25. Assignment. Licensor may assign its right and obligation under this Agreement, in whole or in part, to one or more successors in interest to the Intellectual Property. Licensee may not assign any of its rights or obligations under this Agreement, by assignment, merger or operation of law, without the express written consent of Licensor.

a. Binding upon Successors and Assigns. Subject to, and unless otherwise provided in, this Agreement, each and all of the covenants, terms, and provisions contained herein shall be binding upon, and inure to the benefit of, the permitted successors and assigns of the parties hereto.

26. No Waiver. Forbearance or neglect on the part of either Party to insist upon strict compliance with the terms of this Agreement shall not be construed as or constitute a waiver thereof.

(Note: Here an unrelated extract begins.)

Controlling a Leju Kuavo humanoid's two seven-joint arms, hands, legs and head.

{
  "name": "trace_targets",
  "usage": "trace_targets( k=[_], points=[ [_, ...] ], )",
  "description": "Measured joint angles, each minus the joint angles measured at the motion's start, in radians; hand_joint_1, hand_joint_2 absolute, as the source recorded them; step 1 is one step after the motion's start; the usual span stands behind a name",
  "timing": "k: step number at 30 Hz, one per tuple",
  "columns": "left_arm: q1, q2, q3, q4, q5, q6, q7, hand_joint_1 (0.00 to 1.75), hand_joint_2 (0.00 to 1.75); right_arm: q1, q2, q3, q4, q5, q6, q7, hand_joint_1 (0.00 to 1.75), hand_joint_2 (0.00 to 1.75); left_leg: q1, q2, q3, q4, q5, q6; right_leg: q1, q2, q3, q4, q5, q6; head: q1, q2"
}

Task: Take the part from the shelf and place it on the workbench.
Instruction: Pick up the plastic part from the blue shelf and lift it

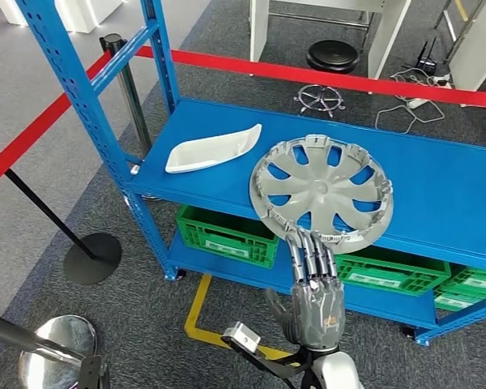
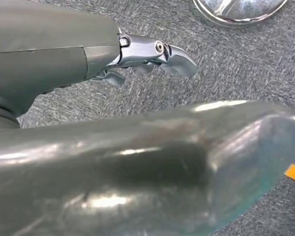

27. Severability. If any provision of this Agreement shall be held invalid or unenforceable by any court of competent jurisdiction or as a result of future legislative action, such holding or action shall be strictly construed and shall not affect the validity or effect of any other provision hereof, as long as the remaining provisions, taken together, are sufficient to carry out the overall intentions of the Parties as evidenced hereby.

28. Headings. The headings of each section contained herein are provided only for convenience of reference and form no part of the substantive agreement of the Parties.

29. Entire Agreement. This Agreement constitutes the entire agreement between the Parties with respect to the subject matter hereof. This Agreement supersedes all prior oral or written agreements between the Parties concerning said subject matter. This Agreement may be amended only in a writing signed by both Parties.

30. Counterparts. This Agreement may be executed in counterparts, each of which shall for all purposes be deemed to be an original and all of which shall constitute the same instrument. Counterpart signature pages to this Agreement transmitted by facsimile transmission, by electronic mail in portable document format form, or by any other electronic means intended to preserve the original graphic and pictorial appearance of a document, will have the same effect as physical delivery of the paper document bearing an original signature. An electronic or facsimile signature by any person on a counterpart of this Agreement shall be binding and effective for all purposes.

31. Invalidity of Provisions. The unenforceability, for any reason, of any term, condition, covenant, or provision of this Agreement shall neither limit nor impair the operation, enforceability, or validity of any other terms, conditions, provisions, or covenants of this Agreement.

32. Attorney’s Fees and Costs. In the event of any litigation between the parties arising out of or relating to this Agreement, the prevailing party shall be entitled to recover all costs incurred and reasonable attorneys’ fees, including attorneys’ fees in all investigations, trials, bankruptcies, and appeals.

33. Good Faith Efforts. The Parties each covenant to use their best efforts in good faith to comply with the provisions of this Agreement.

34. Construction. This Agreement shall not be construed against either party regardless of who is responsible for its drafting.